Resultados e discussão
Em uma análise inicial da entrevista de A. extraiu-se um conjunto de cinco categorias analíticas: a existência de um histórico familiar de abuso de álcool(I), retratando uma história de vida que circunda em torno do tema, além da perseverança do problema em termos geracionais; a tentativa de controle do parceiro (II)que possuía problemas com álcool, questão articulada à procura do grupo; a centralidade do grupo na vida (III) de A.,a partir da escuta de histórias similares a sua e desenvolvimento de habilidades para lidar com o problema. Ademais, a presença no grupo após a morte do familiar se mostra como recurso para a elaboração da perda(IV). No entanto, essa permanência parece ir além, relacionando-se intimamente com a busca ativa pelo sentido da vida(V), compreendendo que isto seja possível sem necessariamente estar atrelado à função de cuidar.

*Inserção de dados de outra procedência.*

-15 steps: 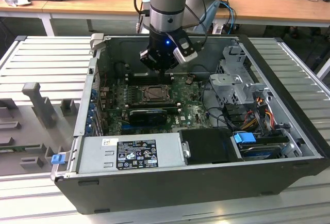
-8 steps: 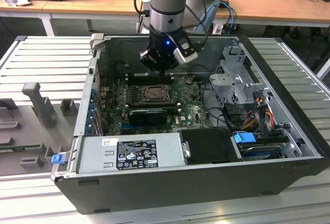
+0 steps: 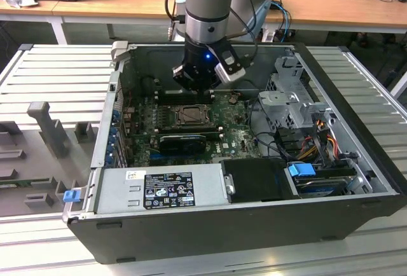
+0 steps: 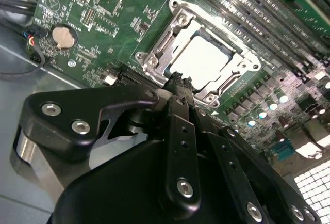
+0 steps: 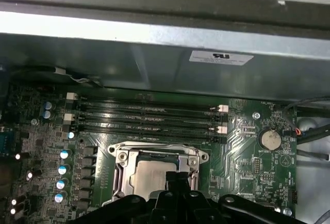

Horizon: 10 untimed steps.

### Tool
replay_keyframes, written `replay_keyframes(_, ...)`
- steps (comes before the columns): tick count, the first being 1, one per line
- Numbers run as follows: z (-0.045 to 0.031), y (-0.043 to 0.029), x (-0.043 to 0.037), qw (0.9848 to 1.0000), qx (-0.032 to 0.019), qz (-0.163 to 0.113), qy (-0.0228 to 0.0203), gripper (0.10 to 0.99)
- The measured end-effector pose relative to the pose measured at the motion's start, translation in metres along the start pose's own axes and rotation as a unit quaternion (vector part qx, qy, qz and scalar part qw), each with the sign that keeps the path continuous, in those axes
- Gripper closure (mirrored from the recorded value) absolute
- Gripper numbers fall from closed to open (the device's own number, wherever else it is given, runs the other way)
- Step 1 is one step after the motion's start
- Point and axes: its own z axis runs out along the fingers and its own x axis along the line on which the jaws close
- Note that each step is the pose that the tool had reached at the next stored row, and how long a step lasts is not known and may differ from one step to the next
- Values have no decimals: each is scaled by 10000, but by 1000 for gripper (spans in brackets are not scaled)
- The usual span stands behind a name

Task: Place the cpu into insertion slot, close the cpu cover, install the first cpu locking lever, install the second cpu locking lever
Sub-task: 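Install the second cpu locking lever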

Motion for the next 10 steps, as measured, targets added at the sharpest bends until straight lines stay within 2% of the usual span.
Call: replay_keyframes(10,-13,-108,6,10000,0,0,0,980)
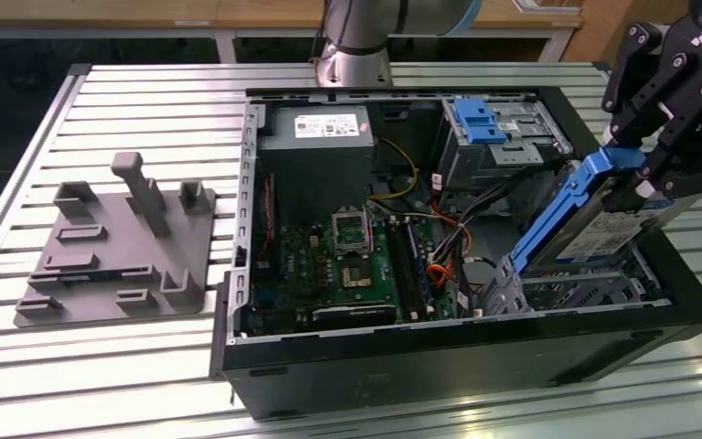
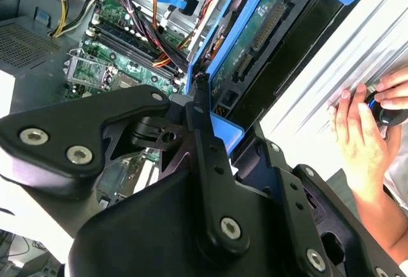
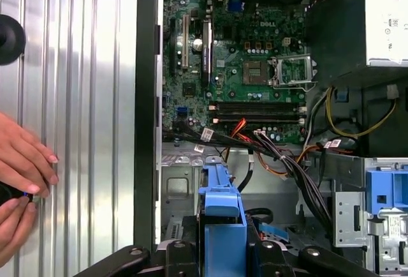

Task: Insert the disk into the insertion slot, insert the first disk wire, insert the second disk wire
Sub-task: 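Insert the disk into the insertion slot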

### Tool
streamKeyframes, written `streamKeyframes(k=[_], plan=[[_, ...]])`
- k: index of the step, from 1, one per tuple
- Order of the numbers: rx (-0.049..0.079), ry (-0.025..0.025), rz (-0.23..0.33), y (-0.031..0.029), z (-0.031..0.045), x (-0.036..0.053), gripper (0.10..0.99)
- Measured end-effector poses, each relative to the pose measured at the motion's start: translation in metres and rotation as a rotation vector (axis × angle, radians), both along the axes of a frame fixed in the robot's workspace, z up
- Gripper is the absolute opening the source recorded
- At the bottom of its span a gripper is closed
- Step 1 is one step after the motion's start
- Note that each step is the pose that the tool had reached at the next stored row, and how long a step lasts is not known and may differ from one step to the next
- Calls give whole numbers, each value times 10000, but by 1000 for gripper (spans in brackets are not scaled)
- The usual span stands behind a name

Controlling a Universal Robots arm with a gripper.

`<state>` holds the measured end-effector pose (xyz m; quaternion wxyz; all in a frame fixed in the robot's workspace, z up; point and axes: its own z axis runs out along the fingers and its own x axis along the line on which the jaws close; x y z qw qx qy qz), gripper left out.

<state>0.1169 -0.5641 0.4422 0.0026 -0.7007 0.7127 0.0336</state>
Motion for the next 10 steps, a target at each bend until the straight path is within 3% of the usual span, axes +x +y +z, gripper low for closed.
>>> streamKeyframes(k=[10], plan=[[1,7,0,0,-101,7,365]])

Conclusões/Considerações finais
A história de A. ilustra a realidade de outras mulheres que vivenciam questões familiares relacionadas com álcool. Percebe-se, portanto, a oportunidade de construção de conexões por meio grupo, incluindo aquelas que envolvem o luto, bem como a busca por sentido na vida. A procura por grupos anônimos é compreendida como recurso comunitário informal e, com isso, indaga-se o quanto estes não ocupam um lugar esvaziado pela ausência de investimentos em serviços de suporte à família. Assim, o caso aponta a necessidade de ações de saúde pública voltadas para problemas com álcool, mitigando o efeito de vieses negativos das ações de grupos anônimos, não necessariamente orientados por uma lógica de cuidado em parâmetros minimamente aceitáveis. Espera-se que os demais casos a serem investigados possam contribuir para o avanço da discussão.